**Exercise aim**
Word for word, reproduce every line of the data.
━━ Information shown ━━
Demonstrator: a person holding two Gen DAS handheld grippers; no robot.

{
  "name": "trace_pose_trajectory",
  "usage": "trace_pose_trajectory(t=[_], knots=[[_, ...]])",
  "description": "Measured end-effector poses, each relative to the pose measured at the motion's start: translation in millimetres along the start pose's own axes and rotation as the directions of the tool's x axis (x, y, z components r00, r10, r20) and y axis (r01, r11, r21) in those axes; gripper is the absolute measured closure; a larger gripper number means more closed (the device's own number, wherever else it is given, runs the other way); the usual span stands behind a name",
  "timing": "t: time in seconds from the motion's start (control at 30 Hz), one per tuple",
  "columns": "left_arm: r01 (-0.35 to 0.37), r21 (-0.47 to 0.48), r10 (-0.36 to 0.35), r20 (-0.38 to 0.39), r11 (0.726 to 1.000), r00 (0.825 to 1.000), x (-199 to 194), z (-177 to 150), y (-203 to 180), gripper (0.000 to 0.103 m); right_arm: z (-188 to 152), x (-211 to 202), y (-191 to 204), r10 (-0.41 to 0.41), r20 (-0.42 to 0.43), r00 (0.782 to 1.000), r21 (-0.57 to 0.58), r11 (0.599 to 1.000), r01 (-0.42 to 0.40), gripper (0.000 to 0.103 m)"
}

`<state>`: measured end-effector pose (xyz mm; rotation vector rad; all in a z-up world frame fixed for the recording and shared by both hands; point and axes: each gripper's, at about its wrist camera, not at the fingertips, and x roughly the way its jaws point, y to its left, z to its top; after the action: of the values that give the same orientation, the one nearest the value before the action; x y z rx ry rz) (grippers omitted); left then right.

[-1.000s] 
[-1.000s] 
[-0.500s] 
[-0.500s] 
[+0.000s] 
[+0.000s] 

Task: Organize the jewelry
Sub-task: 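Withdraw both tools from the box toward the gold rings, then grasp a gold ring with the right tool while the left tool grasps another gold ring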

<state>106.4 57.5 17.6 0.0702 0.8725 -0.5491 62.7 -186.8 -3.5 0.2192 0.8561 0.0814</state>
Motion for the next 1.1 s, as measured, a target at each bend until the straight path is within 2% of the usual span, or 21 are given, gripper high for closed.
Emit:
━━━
**Written response**
Demonstrator: a person holding two Gen DAS handheld grippers; no robot.

{
  "name": "trace_pose_trajectory",
  "usage": "trace_pose_trajectory(t=[_], knots=[[_, ...]])",
  "description": "Measured end-effector poses, each relative to the pose measured at the motion's start: translation in millimetres along the start pose's own axes and rotation as the directions of the tool's x axis (x, y, z components r00, r10, r20) and y axis (r01, r11, r21) in those axes; gripper is the absolute measured closure; a larger gripper number means more closed (the device's own number, wherever else it is given, runs the other way); the usual span stands behind a name",
  "timing": "t: time in seconds from the motion's start (control at 30 Hz), one per tuple",
  "columns": "left_arm: r01 (-0.35 to 0.37), r21 (-0.47 to 0.48), r10 (-0.36 to 0.35), r20 (-0.38 to 0.39), r11 (0.726 to 1.000), r00 (0.825 to 1.000), x (-199 to 194), z (-177 to 150), y (-203 to 180), gripper (0.000 to 0.103 m); right_arm: z (-188 to 152), x (-211 to 202), y (-191 to 204), r10 (-0.41 to 0.41), r20 (-0.42 to 0.43), r00 (0.782 to 1.000), r21 (-0.57 to 0.58), r11 (0.599 to 1.000), r01 (-0.42 to 0.40), gripper (0.000 to 0.103 m)"
}

`<state>`: measured end-effector pose (xyz mm; rotation vector rad; all in a z-up world frame fixed for the recording and shared by both hands; point and axes: each gripper's, at about its wrist camera, not at the fingertips, and x roughly the way its jaws point, y to its left, z to its top; after the action: of the values that give the same orientation, the one nearest the value before the action; x y z rx ry rz) (grippers omitted); left then right.

[-1.000s] 
[-1.000s] 
[-0.500s] 
[-0.500s] 
[+0.000s] 
[+0.000s] 

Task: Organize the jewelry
Sub-task: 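Withdraw both tools from the box toward the gold rings, then grasp a gold ring with the right tool while the left tool grasps another gold ring
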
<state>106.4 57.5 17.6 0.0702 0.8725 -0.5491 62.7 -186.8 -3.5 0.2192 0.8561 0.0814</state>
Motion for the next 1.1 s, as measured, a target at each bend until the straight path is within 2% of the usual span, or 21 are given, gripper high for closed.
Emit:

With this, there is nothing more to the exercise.